Objectives To evaluate attendance to outpatient endoscopy among populations with low SES after inperson consultations with endoscopists prior to scheduling.

Methods Retrospectively, we reviewed the endoscopy schedule from September 2009 to August 2010 in an inner city teaching hospital in Washington, DC. We identified patients who came for their procedures. We defined non-attendance as when patients did not notify the facility up to 24 h prior to their scheduled procedures and did not show up.

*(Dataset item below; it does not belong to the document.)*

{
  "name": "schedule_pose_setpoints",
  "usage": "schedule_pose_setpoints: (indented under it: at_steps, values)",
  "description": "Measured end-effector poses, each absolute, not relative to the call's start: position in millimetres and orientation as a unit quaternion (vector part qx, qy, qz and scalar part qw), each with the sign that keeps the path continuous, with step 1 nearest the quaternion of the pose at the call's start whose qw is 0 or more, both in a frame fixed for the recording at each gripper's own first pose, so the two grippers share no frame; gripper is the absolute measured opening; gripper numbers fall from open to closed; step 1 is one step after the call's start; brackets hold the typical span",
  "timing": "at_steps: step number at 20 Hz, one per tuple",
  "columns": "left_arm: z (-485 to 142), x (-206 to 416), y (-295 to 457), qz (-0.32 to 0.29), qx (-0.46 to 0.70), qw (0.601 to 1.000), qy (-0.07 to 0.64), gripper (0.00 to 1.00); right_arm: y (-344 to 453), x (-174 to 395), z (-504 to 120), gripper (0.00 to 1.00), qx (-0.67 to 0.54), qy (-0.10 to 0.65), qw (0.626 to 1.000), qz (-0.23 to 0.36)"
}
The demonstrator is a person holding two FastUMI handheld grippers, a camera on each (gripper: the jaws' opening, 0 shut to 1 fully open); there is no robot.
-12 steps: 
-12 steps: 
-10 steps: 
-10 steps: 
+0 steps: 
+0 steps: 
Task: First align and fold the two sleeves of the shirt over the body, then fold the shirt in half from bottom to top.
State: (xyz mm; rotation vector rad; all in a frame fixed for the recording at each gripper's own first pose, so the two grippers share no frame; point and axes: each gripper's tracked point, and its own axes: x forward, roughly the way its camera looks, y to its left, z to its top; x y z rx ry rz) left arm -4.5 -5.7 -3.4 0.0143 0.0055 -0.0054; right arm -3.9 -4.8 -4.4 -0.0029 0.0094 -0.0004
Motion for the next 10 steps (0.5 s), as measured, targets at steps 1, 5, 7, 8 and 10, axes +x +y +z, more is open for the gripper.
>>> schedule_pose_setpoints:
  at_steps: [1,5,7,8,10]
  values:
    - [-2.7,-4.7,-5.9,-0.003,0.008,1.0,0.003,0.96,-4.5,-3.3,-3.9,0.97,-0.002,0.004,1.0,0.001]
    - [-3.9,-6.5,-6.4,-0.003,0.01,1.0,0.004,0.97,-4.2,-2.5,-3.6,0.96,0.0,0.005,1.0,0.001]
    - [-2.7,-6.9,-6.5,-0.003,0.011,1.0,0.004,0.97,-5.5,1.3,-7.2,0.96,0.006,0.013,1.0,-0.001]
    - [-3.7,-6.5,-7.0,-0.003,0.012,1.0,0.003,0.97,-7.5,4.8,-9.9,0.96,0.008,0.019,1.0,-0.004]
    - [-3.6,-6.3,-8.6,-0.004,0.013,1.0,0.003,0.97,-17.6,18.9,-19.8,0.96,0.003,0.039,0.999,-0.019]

Results A total of 3304 patients were scheduled for outpatient endoscopy (mean age 55.2 years; 59.5% women). Only 36 (1.1%) patients were uninsured. 716 (21.7%) patients did not show up for their procedures. There were no differences in attendance by age, sex and race. Patients seen in a private endoscopist's office (OR=1.47; 95% CI 1.07 to 2.04) were more likely to attend when compared with patients seen in trainees’ continuity clinic. Married patients (OR=1.40; 95% CI 1.11 to 1.78) were also more likely to attend. Conversely, Medicaid and uninsured patients were less likely to attend. Restricting our analysis to patients scheduled for only colonoscopy yielded similar results except that patients aged 50 years and older were more likely to attend.

Conclusions Our study suggests improved attendance to endoscopy when populations with lower SES undergo prior consultation with an endoscopist. There is a potential to further improve attendance to outpatient endoscopy by directly involving the social support of the patients.